A seis pasos de él, un hombre, sin duda el sargento Willis, salió de un matorral y le apuntó fríamente, resuelto a poner en acción su amenaza.
Sandokán lo miró con tranquilidad, pero con ojos que despedían una extraña luz, y soltó una carcajada.
—¿De qué te ríes? —dijo desconcertado el sargento—. ¡Me parece que este momento no es para reír!
—¡Me río porque me parece raro que te atrevas a amenazarme de muerte! —contestó Sandokán—. ¿Sabes quién soy?
—El jefe de los piratas de Mompracem.
—Sí, soy el Tigre de la Malasia.
Y lanzó otra carcajada. El soldado, aunque espantado de encontrarse solo ante aquel hombre cuyo valor era legendario, estaba decidido a no retroceder.
—¡Vamos, Willis, ven a prenderme! —dijo Sandokán.
—¿Cómo sabe mi nombre?
—Un hombre escapado del infierno no puede ignorar nada —repuso el Tigre burlonamente.
El soldado, que había bajado el fusil, sorprendido, aterrado, no sabiendo si estaba delante de un hombre o de un demonio, retrocedió procurando apuntarle, pero Sandokán se le fue encima como un relámpago y lo derribó en tierra.

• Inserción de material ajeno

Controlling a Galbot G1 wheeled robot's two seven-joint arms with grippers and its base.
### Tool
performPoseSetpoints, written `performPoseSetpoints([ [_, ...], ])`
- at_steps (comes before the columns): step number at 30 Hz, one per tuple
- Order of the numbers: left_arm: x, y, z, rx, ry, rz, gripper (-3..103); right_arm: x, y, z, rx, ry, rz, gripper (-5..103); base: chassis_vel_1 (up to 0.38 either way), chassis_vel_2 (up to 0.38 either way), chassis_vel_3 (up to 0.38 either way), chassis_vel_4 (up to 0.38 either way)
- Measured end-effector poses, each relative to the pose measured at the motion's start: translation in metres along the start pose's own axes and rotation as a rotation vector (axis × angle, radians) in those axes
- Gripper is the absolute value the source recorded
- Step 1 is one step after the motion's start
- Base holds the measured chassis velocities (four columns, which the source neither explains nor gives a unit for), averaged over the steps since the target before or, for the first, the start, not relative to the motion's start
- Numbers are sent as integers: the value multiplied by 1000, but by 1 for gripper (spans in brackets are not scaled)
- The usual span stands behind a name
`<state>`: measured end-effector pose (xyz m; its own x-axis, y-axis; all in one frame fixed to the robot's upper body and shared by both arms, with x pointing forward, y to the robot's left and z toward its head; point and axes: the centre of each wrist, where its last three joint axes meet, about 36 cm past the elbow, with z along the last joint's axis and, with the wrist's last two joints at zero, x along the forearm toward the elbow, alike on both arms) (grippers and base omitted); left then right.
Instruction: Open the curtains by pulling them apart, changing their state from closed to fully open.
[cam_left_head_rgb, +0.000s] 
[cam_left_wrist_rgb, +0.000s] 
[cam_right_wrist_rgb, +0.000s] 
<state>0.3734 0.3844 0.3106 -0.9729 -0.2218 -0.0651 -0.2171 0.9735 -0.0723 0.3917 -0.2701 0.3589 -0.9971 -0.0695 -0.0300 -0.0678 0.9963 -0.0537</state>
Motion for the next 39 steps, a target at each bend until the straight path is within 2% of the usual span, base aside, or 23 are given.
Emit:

—¡Perdón, perdón! —balbuceó el sargento.
—Te perdono la vida —dijo Sandokán—. Levántate y escúchame. Quiero que contestes a las preguntas que te haré.
—¿Qué preguntas?
—¿Hacia dónde creen que voy huyendo?
—Hacia la costa occidental.
—¿Cuántos hombres me persiguen?
—No puedo decirlo, sería una traición.
—Es verdad, no te culpo; al contrario, estimo tu lealtad.
El sargento lo miró asombrado.
—¿Qué clase de hombre es usted? —dijo—. Lo creía un miserable asesino y veo que me equivocaba.
—Eso no importa. ¡Quítate el uniforme!
—¿Qué va a hacer con él?
—Me servirá para huir y nada más. ¿Son soldados indios los que me persiguen?
—Sí, son cipayos.
El soldado se quitó el uniforme y Sandokán se lo puso, se ciñó la bayoneta y la cartuchera, se colocó el casco de corcho y se cruzó la carabina.
—Ahora déjate atar.
—¿Quiere que me devoren los tigres?
—No hay tigres por aquí. Y yo debo tomar mis medidas para que no me traiciones.
Amarró al soldado a un árbol y se alejó rápidamente.
—Es preciso que esta noche llegue a la costa y me embarque —se dijo—. Puede ser que con el traje que llevo me sea fácil huir y tomar lugar en cualquier embarcación que vaya directamente a las Romades. Desde allí iré a Mompracem, y entonces... ¡Mariana, pronto volverás a verme!
Se puso nuevamente en camino con paso más rápido. Anduvo toda la noche, atravesando grupos de árboles gigantescos, pequeñas florestas, praderías con abundantes ríos. Se orientaba por las estrellas.